I've been looking for information for a long time and I can't get it. I'm starting to think that it can't be done if the .parquet is in Azure DataLake Storage.
I have a folder with subfolders in Azure DataLake Storage. In these subfolders there are many .parquet. I want to dump the data of these files in a table of a DB.
If I am not mistaken when interpreting the code that generates them, the .parquet have several columns:
Some whose names correspond exactly to the names of the columns in the table.
Others whose names in the .parquet are in lowercase while in the table they are in uppercase.
Others whose names are not in the table. I do not need these, I do not want to dump their data in the table.
I manage to get the .parquet out of Azure DataLake Storage using ListAzureDataLakeStorage + FetchAzureDataLakeStorage combination. Then I try to pass them directly through a PutDatabaseRecord to dump them in the DB table.
As the "Record Reader" property of the PutDatabaseRecord I use a ParquetReader. This type of Reader does not have much configuration, only a property called "Avro Read Compatibility" that I have set to True.

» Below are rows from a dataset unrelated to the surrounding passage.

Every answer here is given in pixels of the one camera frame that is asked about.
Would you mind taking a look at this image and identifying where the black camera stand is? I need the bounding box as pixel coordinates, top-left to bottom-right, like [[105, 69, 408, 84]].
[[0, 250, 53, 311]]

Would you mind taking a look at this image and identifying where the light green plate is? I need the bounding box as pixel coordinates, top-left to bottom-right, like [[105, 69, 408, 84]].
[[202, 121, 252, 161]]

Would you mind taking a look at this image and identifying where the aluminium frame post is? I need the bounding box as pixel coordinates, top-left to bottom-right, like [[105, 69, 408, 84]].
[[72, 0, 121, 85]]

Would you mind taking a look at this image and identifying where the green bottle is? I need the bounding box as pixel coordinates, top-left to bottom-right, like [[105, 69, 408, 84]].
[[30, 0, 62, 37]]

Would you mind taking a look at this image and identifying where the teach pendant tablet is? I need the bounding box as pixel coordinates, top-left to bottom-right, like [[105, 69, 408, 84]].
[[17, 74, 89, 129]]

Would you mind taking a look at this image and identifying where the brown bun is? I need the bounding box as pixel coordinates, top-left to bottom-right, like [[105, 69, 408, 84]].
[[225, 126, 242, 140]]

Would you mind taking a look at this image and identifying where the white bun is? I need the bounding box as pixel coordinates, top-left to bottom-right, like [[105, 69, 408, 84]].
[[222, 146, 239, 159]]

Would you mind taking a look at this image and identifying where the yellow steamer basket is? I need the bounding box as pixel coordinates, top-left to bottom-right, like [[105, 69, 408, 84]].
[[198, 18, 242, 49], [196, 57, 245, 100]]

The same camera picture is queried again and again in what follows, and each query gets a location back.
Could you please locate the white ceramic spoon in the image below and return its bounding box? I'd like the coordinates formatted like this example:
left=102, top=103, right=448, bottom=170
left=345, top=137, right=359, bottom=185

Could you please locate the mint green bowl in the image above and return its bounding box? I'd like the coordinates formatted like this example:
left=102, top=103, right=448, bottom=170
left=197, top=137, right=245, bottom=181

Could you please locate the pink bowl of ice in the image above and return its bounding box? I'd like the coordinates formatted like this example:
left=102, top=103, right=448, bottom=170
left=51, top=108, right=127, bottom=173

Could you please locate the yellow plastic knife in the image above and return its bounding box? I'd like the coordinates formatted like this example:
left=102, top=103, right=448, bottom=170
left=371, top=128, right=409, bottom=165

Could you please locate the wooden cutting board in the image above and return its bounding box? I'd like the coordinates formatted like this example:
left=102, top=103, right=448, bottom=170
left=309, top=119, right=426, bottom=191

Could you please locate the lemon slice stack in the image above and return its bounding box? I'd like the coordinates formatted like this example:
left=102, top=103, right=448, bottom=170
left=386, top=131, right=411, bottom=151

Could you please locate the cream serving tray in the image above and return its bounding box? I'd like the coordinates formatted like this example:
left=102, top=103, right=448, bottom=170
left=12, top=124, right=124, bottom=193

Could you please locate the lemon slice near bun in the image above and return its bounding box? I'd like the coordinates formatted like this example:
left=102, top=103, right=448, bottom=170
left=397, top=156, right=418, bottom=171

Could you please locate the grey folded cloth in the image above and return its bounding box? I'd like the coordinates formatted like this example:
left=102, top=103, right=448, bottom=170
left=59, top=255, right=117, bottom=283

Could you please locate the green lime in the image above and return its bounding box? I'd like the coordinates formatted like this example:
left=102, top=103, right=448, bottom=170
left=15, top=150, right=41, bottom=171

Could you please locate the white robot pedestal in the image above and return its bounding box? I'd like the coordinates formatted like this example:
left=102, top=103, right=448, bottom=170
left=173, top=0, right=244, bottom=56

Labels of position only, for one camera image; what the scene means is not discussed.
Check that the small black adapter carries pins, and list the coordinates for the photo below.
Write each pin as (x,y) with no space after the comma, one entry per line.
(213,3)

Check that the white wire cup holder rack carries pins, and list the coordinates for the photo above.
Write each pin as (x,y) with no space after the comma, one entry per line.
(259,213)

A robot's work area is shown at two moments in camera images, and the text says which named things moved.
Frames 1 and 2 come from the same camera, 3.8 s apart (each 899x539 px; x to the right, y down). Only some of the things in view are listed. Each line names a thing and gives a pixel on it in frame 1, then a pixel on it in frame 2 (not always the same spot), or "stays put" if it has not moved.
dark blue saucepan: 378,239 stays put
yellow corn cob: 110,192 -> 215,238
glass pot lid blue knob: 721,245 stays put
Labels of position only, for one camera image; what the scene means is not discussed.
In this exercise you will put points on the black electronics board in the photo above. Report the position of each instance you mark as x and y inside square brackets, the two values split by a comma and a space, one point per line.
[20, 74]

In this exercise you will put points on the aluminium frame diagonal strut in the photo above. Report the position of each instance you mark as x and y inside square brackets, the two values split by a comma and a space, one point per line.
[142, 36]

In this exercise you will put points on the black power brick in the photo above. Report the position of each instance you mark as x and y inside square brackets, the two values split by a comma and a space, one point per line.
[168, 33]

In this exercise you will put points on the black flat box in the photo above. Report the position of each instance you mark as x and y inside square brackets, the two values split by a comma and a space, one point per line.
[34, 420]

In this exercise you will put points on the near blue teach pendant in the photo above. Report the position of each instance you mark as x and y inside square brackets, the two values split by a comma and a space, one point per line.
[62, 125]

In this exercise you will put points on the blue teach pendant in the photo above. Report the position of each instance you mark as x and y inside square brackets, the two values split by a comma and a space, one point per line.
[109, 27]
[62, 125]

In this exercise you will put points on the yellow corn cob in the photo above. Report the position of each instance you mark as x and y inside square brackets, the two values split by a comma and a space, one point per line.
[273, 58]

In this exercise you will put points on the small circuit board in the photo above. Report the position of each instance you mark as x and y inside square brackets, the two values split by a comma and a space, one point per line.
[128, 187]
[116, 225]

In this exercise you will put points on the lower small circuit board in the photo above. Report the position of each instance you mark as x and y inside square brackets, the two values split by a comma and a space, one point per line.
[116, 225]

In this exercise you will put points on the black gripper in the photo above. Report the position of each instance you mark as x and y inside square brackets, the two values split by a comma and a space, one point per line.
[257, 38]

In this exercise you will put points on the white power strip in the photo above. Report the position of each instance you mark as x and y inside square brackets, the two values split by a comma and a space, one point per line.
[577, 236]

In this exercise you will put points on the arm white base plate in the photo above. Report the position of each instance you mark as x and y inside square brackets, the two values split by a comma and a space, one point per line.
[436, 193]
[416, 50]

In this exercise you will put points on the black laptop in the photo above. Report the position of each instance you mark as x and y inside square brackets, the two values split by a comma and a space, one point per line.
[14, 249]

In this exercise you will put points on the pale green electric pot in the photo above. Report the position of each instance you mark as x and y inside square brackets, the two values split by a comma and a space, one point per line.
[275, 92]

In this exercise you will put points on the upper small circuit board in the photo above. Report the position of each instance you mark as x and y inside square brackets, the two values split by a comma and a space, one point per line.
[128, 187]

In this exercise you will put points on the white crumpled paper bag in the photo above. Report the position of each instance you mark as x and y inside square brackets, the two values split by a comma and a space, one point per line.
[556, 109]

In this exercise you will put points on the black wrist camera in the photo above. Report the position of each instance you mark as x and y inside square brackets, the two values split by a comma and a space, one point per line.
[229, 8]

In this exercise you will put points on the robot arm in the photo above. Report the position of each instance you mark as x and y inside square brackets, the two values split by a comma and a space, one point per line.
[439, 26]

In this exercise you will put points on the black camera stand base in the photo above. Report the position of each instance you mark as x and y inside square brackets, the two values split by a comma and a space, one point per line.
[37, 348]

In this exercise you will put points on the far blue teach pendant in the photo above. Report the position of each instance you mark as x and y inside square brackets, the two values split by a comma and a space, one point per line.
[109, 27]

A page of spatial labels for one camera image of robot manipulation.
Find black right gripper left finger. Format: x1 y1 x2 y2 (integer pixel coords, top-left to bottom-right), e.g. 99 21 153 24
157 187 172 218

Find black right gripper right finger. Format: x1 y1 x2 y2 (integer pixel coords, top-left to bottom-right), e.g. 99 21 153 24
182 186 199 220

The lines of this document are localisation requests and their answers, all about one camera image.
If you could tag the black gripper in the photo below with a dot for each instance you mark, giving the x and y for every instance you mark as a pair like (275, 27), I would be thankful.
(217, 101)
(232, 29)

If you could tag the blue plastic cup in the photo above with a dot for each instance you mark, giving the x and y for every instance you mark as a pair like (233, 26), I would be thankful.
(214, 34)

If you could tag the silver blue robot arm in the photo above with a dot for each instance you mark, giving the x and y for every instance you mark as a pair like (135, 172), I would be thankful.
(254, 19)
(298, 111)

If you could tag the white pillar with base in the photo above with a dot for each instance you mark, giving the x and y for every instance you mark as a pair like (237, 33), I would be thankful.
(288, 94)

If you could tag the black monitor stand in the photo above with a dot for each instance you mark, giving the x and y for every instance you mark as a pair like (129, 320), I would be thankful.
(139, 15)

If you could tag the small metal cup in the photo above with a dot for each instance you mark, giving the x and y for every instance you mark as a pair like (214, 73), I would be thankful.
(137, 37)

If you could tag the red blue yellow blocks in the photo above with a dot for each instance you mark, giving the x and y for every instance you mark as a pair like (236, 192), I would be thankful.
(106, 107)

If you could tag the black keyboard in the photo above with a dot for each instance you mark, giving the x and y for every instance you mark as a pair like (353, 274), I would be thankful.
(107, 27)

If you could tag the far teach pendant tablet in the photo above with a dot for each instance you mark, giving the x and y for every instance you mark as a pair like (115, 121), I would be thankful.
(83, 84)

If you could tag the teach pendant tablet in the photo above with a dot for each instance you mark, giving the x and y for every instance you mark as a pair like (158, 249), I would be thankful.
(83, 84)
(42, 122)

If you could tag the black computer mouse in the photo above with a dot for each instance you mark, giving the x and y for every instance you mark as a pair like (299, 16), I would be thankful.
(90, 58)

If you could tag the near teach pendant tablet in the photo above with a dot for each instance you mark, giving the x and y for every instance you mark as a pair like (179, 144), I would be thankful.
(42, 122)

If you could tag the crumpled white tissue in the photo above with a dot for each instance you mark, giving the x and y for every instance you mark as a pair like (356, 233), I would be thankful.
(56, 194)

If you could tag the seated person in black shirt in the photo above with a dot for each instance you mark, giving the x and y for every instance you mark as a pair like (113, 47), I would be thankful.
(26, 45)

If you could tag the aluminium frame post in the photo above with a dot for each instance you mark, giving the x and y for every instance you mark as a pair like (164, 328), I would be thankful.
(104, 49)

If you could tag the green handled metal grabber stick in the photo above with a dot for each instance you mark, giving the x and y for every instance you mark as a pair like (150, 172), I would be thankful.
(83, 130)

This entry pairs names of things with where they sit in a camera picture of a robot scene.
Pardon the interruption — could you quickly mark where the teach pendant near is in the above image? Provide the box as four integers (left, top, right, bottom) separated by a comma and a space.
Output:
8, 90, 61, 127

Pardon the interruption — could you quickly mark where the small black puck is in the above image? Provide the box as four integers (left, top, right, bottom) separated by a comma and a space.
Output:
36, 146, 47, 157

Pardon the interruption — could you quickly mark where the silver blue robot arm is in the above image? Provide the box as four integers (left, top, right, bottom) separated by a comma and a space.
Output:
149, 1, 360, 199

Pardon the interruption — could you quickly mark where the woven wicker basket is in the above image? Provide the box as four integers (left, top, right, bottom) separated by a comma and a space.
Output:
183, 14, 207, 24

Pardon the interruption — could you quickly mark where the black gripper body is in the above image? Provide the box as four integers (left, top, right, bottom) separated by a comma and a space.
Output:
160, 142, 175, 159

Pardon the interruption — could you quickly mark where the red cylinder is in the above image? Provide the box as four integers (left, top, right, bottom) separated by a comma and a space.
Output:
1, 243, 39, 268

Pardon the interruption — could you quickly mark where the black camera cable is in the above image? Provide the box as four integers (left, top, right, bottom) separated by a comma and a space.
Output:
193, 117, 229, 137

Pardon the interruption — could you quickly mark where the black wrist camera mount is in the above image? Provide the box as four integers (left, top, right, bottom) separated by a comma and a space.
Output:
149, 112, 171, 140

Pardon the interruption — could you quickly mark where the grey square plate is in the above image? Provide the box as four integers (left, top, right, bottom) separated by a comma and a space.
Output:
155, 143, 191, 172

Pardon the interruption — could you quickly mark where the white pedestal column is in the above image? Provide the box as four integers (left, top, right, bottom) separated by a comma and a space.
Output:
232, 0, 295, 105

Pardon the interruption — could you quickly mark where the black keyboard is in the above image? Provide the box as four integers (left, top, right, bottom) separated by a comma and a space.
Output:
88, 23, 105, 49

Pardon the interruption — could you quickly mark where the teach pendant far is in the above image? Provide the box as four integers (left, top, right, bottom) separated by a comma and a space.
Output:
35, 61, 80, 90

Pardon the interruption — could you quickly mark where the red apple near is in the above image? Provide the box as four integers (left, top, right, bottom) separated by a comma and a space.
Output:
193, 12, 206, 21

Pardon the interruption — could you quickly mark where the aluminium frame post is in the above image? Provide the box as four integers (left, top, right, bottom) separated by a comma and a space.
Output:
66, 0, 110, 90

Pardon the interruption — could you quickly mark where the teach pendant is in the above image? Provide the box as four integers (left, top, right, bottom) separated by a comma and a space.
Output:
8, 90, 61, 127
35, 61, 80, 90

Due to what I explained above about the similarities and differences between the columns of the .parquet and the columns of the table where I want to dump the data, I have configured the following PutDatabaseRecord properties like this:
"Translate Field Names" -> true
"Unmatched Field Behavior" -> Ignore Unmatched Fields
"Unmatched Column Behavior" -> Ignore Unmatched Columns
For all this I think I have the PutDatabaseRecord well configured, but when executing it it gives me the following error:
"Session could not be processed due to Failed to process StandardFlowFileRecord due to java.lang.NullPointerException: Name is null."
What "Name" does Nifi refer to? I think there is no column in the .parquet that is called "Name", but even if it is, with the configuration I use I think it should work. What am I doing wrong?
The only thing I can think of is that the ListAzureDataLakeStorage + FetchAzureDataLakeStorage combination does not provide the data in a form that the PutDatabaseRecord understands. I don't know how to explain myself very well, but I think it doesn't do the same as a FetchParquet would, which seems to be able to read a .parquet and put it in FlowFile as records. But I can't use FetchParquet because it can only be used with ListHDFS or ListFile.